*** Block opens ***
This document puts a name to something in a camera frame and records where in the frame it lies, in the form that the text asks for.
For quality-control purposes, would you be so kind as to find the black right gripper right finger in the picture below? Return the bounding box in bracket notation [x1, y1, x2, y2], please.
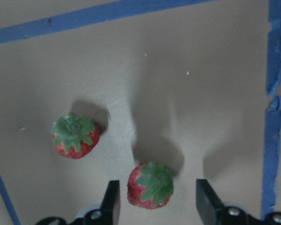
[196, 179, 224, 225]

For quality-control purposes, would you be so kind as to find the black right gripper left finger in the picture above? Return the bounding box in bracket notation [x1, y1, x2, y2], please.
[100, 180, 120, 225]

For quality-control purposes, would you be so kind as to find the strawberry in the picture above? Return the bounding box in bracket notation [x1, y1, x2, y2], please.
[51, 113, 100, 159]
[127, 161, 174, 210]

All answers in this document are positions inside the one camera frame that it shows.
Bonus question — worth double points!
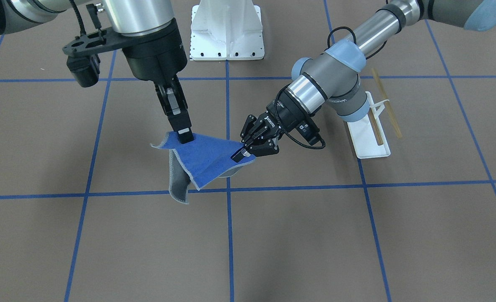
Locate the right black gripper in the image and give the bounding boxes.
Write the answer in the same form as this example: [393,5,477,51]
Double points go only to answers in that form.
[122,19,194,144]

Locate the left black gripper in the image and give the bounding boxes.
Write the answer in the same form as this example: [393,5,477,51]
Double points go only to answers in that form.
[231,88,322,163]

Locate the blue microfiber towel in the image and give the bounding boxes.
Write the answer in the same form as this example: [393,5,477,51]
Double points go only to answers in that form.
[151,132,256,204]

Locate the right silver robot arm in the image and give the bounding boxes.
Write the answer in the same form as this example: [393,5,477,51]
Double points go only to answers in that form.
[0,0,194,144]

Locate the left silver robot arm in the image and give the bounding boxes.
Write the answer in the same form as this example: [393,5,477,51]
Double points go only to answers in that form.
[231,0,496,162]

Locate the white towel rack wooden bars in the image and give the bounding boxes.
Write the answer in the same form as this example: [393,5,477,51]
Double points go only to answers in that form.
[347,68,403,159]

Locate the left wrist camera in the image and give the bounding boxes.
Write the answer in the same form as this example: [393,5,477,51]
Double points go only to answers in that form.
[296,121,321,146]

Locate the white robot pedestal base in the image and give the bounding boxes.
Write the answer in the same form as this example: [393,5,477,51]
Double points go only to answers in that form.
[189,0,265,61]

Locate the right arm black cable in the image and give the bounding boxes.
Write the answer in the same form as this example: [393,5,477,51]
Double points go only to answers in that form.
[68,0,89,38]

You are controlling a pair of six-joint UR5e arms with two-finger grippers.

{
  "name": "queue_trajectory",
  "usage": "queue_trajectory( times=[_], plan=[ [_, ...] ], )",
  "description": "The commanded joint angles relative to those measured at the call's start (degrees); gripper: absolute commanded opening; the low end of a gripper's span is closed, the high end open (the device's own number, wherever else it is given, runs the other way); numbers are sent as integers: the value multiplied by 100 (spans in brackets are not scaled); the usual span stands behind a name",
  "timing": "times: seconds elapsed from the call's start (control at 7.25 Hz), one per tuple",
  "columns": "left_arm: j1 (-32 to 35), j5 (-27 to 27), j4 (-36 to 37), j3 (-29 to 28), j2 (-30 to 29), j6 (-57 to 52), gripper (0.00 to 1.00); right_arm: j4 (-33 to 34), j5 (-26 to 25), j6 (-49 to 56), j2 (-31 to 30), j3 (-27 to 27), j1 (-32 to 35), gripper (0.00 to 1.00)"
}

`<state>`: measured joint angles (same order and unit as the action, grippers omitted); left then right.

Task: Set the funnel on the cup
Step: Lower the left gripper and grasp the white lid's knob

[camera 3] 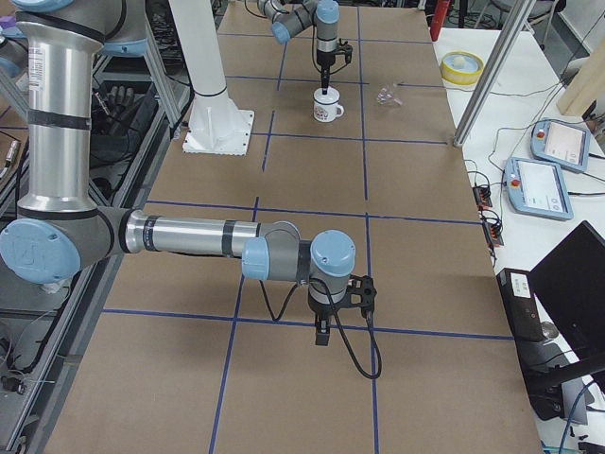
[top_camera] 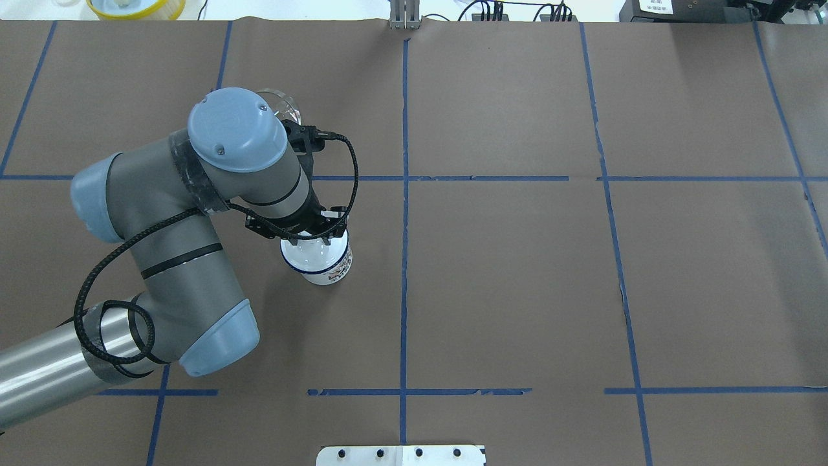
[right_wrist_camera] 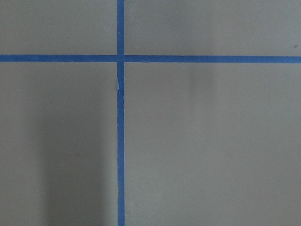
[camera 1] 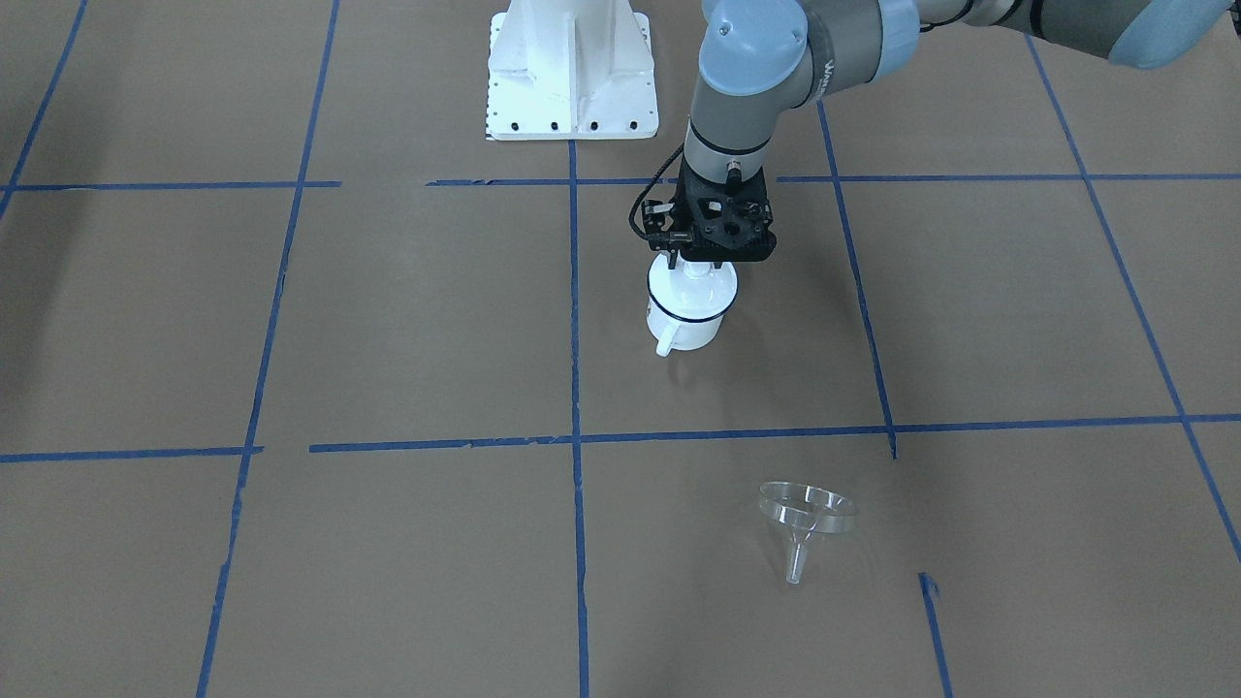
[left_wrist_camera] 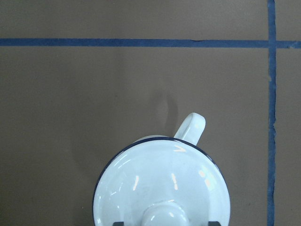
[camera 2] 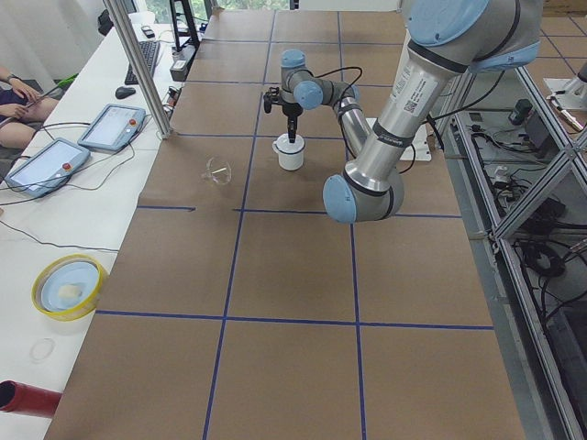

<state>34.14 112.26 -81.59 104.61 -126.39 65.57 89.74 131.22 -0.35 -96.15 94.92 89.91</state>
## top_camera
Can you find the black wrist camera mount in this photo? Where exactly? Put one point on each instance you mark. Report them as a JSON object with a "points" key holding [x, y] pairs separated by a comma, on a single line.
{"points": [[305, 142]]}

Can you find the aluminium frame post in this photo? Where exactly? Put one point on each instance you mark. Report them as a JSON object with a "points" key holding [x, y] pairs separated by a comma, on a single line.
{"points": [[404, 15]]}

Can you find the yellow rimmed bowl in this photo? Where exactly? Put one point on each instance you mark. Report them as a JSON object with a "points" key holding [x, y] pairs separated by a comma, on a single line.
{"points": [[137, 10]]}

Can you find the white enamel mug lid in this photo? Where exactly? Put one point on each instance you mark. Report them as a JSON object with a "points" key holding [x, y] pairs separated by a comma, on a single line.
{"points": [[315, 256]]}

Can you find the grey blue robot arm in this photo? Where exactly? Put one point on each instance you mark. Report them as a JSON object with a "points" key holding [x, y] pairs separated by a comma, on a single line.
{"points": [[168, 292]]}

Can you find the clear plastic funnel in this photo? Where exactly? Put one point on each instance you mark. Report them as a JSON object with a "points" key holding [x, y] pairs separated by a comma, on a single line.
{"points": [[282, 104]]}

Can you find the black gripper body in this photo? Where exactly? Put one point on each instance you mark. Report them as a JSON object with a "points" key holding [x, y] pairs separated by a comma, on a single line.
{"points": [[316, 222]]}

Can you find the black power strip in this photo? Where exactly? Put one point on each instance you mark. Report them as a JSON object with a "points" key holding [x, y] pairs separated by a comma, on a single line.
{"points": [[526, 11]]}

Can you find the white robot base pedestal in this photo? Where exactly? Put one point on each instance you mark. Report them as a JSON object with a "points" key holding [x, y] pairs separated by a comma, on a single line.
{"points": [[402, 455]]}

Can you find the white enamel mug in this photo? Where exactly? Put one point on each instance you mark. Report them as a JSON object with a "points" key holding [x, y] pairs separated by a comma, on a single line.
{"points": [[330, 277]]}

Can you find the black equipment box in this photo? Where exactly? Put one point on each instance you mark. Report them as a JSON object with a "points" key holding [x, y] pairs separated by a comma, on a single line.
*** Block closes ***
» THE PROBLEM: Nothing but the records above, retyped exactly and stripped of images, should appear in the answer.

» REPLY TO THE TASK:
This document puts a name to something in a camera frame and records where in the frame it lies, in the form that the text asks for.
For quality-control purposes, would you be so kind as to find the black right gripper right finger in the picture below? Return the bounding box in bracket notation [x1, y1, x2, y2], please.
[196, 179, 224, 225]

For quality-control purposes, would you be so kind as to find the black right gripper left finger in the picture above? Return the bounding box in bracket notation [x1, y1, x2, y2], please.
[100, 180, 120, 225]

For quality-control purposes, would you be so kind as to find the strawberry in the picture above? Return the bounding box in bracket notation [x1, y1, x2, y2], please.
[51, 113, 100, 159]
[127, 161, 174, 210]

All answers in this document are positions inside the one camera frame that it shows.
Bonus question — worth double points!
Locate the right black gripper in the image and give the bounding boxes.
Write the answer in the same form as this example: [393,5,477,51]
Double points go only to answers in that form.
[122,19,194,144]

Locate the left black gripper in the image and give the bounding boxes.
Write the answer in the same form as this example: [393,5,477,51]
Double points go only to answers in that form.
[231,88,322,163]

Locate the blue microfiber towel in the image and give the bounding boxes.
Write the answer in the same form as this example: [393,5,477,51]
Double points go only to answers in that form.
[151,132,256,204]

Locate the right silver robot arm in the image and give the bounding boxes.
Write the answer in the same form as this example: [393,5,477,51]
Double points go only to answers in that form.
[0,0,194,144]

Locate the left silver robot arm in the image and give the bounding boxes.
Write the answer in the same form as this example: [393,5,477,51]
Double points go only to answers in that form.
[231,0,496,162]

Locate the white towel rack wooden bars in the image and give the bounding boxes.
Write the answer in the same form as this example: [393,5,477,51]
Double points go only to answers in that form.
[347,68,403,159]

Locate the left wrist camera in the image and give the bounding boxes.
Write the answer in the same form as this example: [393,5,477,51]
Double points go only to answers in that form.
[296,121,321,146]

Locate the white robot pedestal base in the image and give the bounding boxes.
Write the answer in the same form as this example: [393,5,477,51]
Double points go only to answers in that form.
[189,0,265,61]

Locate the right arm black cable in the image and give the bounding boxes.
Write the answer in the same form as this example: [393,5,477,51]
Double points go only to answers in that form.
[68,0,89,38]

You are controlling a pair of six-joint UR5e arms with two-finger grippers.

{
  "name": "queue_trajectory",
  "usage": "queue_trajectory( times=[_], plan=[ [_, ...] ], )",
  "description": "The commanded joint angles relative to those measured at the call's start (degrees); gripper: absolute commanded opening; the low end of a gripper's span is closed, the high end open (the device's own number, wherever else it is given, runs the other way); numbers are sent as integers: the value multiplied by 100 (spans in brackets are not scaled); the usual span stands behind a name",
  "timing": "times: seconds elapsed from the call's start (control at 7.25 Hz), one per tuple",
  "columns": "left_arm: j1 (-32 to 35), j5 (-27 to 27), j4 (-36 to 37), j3 (-29 to 28), j2 (-30 to 29), j6 (-57 to 52), gripper (0.00 to 1.00); right_arm: j4 (-33 to 34), j5 (-26 to 25), j6 (-49 to 56), j2 (-31 to 30), j3 (-27 to 27), j1 (-32 to 35), gripper (0.00 to 1.00)"
}

`<state>`: measured joint angles (same order and unit as the action, grippers omitted); left then right.

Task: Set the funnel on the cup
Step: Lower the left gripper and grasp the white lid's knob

[camera 3] 
[top_camera] 
[right_wrist_camera] 
[camera 1] 
[left_wrist_camera] 
[camera 2] 

<state>34.14 112.26 -81.59 104.61 -126.39 65.57 89.74 131.22 -0.35 -96.15 94.92 89.91</state>
## top_camera
Can you find the black wrist camera mount in this photo? Where exactly? Put one point on each instance you mark. Report them as a JSON object with a "points" key holding [x, y] pairs separated by a comma, on a single line.
{"points": [[305, 142]]}

Can you find the aluminium frame post in this photo? Where exactly? Put one point on each instance you mark. Report them as a JSON object with a "points" key holding [x, y] pairs separated by a comma, on a single line.
{"points": [[404, 15]]}

Can you find the yellow rimmed bowl in this photo? Where exactly? Put one point on each instance you mark. Report them as a JSON object with a "points" key holding [x, y] pairs separated by a comma, on a single line.
{"points": [[137, 10]]}

Can you find the white enamel mug lid in this photo? Where exactly? Put one point on each instance you mark. Report them as a JSON object with a "points" key holding [x, y] pairs separated by a comma, on a single line.
{"points": [[315, 256]]}

Can you find the grey blue robot arm in this photo? Where exactly? Put one point on each instance you mark. Report them as a JSON object with a "points" key holding [x, y] pairs separated by a comma, on a single line.
{"points": [[168, 292]]}

Can you find the clear plastic funnel in this photo? Where exactly? Put one point on each instance you mark. Report them as a JSON object with a "points" key holding [x, y] pairs separated by a comma, on a single line.
{"points": [[282, 104]]}

Can you find the black gripper body in this photo? Where exactly? Put one point on each instance you mark. Report them as a JSON object with a "points" key holding [x, y] pairs separated by a comma, on a single line.
{"points": [[316, 222]]}

Can you find the black power strip in this photo? Where exactly? Put one point on each instance you mark. Report them as a JSON object with a "points" key holding [x, y] pairs separated by a comma, on a single line.
{"points": [[526, 11]]}

Can you find the white robot base pedestal in this photo? Where exactly? Put one point on each instance you mark. Report them as a JSON object with a "points" key holding [x, y] pairs separated by a comma, on a single line.
{"points": [[402, 455]]}

Can you find the white enamel mug in this photo? Where exactly? Put one point on each instance you mark. Report them as a JSON object with a "points" key holding [x, y] pairs separated by a comma, on a single line.
{"points": [[330, 277]]}

Can you find the black equipment box in this photo? Where exactly? Put one point on each instance you mark. Report them as a JSON object with a "points" key holding [x, y] pairs separated by a comma, on a single line.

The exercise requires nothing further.